List all lines of the data that include the string "wrist".

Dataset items
---

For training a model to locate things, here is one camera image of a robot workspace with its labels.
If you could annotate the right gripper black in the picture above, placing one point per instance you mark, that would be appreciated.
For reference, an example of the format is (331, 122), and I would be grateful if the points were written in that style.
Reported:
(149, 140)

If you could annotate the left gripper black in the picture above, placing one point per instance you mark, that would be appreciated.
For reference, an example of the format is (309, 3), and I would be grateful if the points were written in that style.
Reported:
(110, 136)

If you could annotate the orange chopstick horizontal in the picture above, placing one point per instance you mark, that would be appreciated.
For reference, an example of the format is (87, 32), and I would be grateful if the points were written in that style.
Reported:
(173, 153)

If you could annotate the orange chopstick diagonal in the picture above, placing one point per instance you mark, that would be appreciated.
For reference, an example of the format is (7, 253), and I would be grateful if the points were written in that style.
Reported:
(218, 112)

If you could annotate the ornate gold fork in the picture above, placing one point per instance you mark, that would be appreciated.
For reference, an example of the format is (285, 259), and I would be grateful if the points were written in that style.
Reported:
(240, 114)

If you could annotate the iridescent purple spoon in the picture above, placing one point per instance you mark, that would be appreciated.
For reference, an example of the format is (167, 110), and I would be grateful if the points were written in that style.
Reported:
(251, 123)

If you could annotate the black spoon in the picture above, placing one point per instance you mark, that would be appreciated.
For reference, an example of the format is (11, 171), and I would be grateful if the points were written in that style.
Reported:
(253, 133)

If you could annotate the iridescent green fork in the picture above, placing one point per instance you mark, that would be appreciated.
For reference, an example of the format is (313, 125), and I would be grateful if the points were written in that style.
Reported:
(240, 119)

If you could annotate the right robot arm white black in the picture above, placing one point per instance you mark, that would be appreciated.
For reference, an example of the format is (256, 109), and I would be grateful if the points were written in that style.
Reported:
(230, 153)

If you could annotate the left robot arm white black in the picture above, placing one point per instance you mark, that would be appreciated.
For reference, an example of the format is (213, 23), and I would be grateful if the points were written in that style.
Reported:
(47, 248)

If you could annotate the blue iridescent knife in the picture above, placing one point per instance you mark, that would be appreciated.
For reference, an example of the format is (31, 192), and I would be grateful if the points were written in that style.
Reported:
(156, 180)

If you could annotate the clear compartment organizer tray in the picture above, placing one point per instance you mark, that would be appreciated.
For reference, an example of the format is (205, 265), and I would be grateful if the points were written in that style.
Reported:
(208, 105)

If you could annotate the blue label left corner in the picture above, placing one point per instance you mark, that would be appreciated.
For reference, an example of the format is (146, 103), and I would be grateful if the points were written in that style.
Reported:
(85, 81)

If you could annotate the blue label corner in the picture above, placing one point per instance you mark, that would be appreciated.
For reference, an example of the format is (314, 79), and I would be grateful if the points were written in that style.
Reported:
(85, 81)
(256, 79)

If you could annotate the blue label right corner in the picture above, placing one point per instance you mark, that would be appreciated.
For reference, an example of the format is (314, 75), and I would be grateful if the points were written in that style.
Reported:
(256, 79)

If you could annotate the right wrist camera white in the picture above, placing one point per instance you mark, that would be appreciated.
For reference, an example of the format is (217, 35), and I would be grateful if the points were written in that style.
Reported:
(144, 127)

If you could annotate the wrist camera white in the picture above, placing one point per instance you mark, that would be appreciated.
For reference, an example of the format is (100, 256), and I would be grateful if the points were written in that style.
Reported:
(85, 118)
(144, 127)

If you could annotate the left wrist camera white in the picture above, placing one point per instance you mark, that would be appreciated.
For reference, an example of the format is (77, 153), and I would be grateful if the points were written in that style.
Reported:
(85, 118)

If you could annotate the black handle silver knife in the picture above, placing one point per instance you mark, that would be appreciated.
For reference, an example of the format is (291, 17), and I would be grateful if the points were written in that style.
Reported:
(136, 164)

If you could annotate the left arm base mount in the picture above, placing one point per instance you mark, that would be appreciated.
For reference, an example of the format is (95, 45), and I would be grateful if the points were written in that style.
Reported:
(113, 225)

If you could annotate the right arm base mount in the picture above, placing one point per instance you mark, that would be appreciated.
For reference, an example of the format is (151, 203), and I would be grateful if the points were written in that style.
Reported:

---

Response below
If you could annotate the right wrist camera white in the picture above, placing one point per instance you mark, that would be appreciated.
If you could annotate the wrist camera white in the picture above, placing one point per instance you mark, that would be appreciated.
If you could annotate the left wrist camera white in the picture above, placing one point per instance you mark, that would be appreciated.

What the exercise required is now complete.